People are used to waiting in lines behind velvet ropes to barge into Miami’s hippest bars and clubs. But when the Miami Heat are playing for an NBA title, the trendiest place to be is a fish-themed bar and grill.
Nearly two hours before Game 1 of Thursday night’s finals began, most of the wood paneled booths and bar stools at the Flanigan’s in Kendall were filled with Heat fans, many of them wearing the No. 22 jersey of the team’s star forward Jimmy butler. (The restaurant is one of more than 20 Flanigan’s in South Florida.)
Dozens of other unhappy fans lined up for the entrance even after the hostesses told them they would wait about three hours to get in, longer than the game itself. A father and son ate takeout in the back of their pickup truck while watching the game on one of the restaurant’s TV screens outside, visible from the parking lot.
“The energy and enthusiasm is electric,” says Kelly Connor, 59. Her husband had arrived hours earlier to secure a table for her and their teenage daughter. “It’s the next best thing to being with the game.”
Also in the restaurant every seat had a view of a flat screen TV, some between life size Atlantic blue marlins. All broadcast the game.
But the generous daily specials are also a draw for this restaurant, which Joe (Big Daddy) Flanigan started in 1959 as Big Daddy’s, a chain of liquor stores and lounges.

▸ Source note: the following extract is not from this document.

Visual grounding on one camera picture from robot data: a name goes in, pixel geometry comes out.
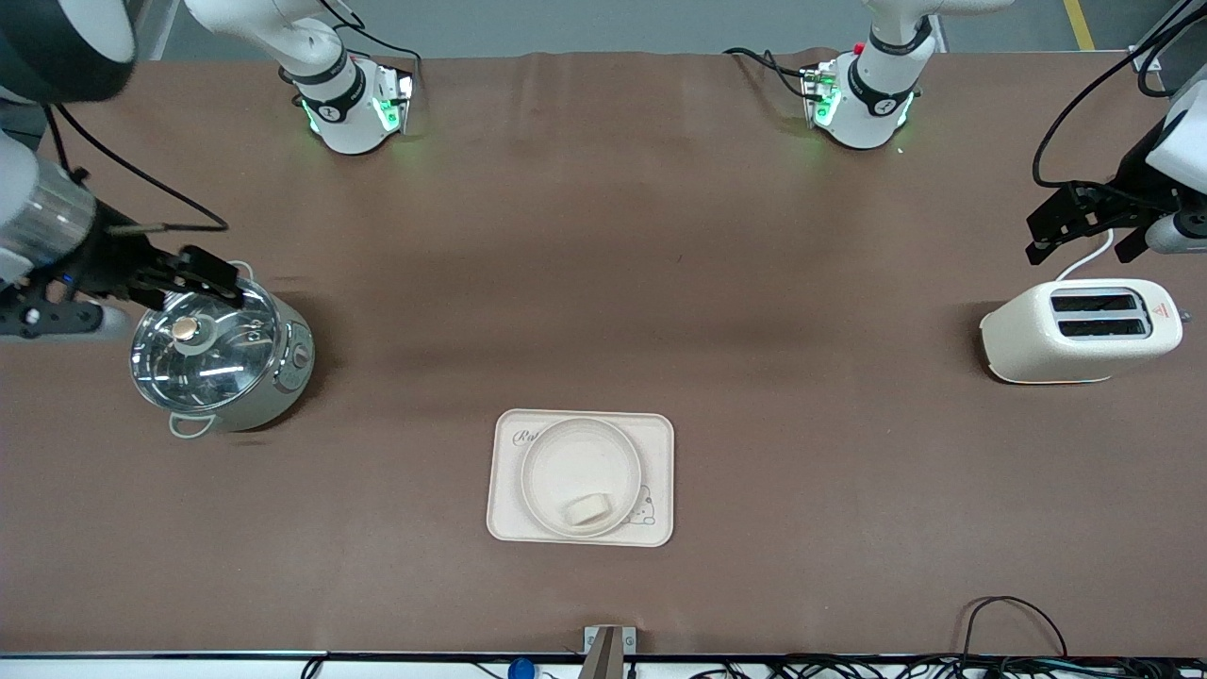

Although he died in 2005, his face still graces the green plastic cups and the restaurant’s signs.
In the 1980s, when the company went bankrupt, it added restaurants to the business, said Abel Sanchez, a local historian. The pivot occurred when interest in sports increased in Miami.
“They’ve been gold ever since,” Mr. Sanchez said.
On Monday, when the Heat won the Eastern Conference Finals, the chain sold more than 50,000 wings.
That’s Erick Morales’ favorite item when he comes here. He recently moved to Atlanta, but since returning to Miami for vacation three weeks ago, he’s been to the restaurant at least eight times, where he and his friends manage to consume about 50 wings. He also chose the restaurant for his high school graduation dinner in 2010.
“This is Miami’s hidden gem,” shouted Mr. Morales, 31, as the crowd cheered as the Heat scored. But the fans’ enthusiasm didn’t stop the Heat from losing to the Denver Nuggets 104-93. As soon as the game was done, the TV channels were changed and the soundtrack switched to salsa music.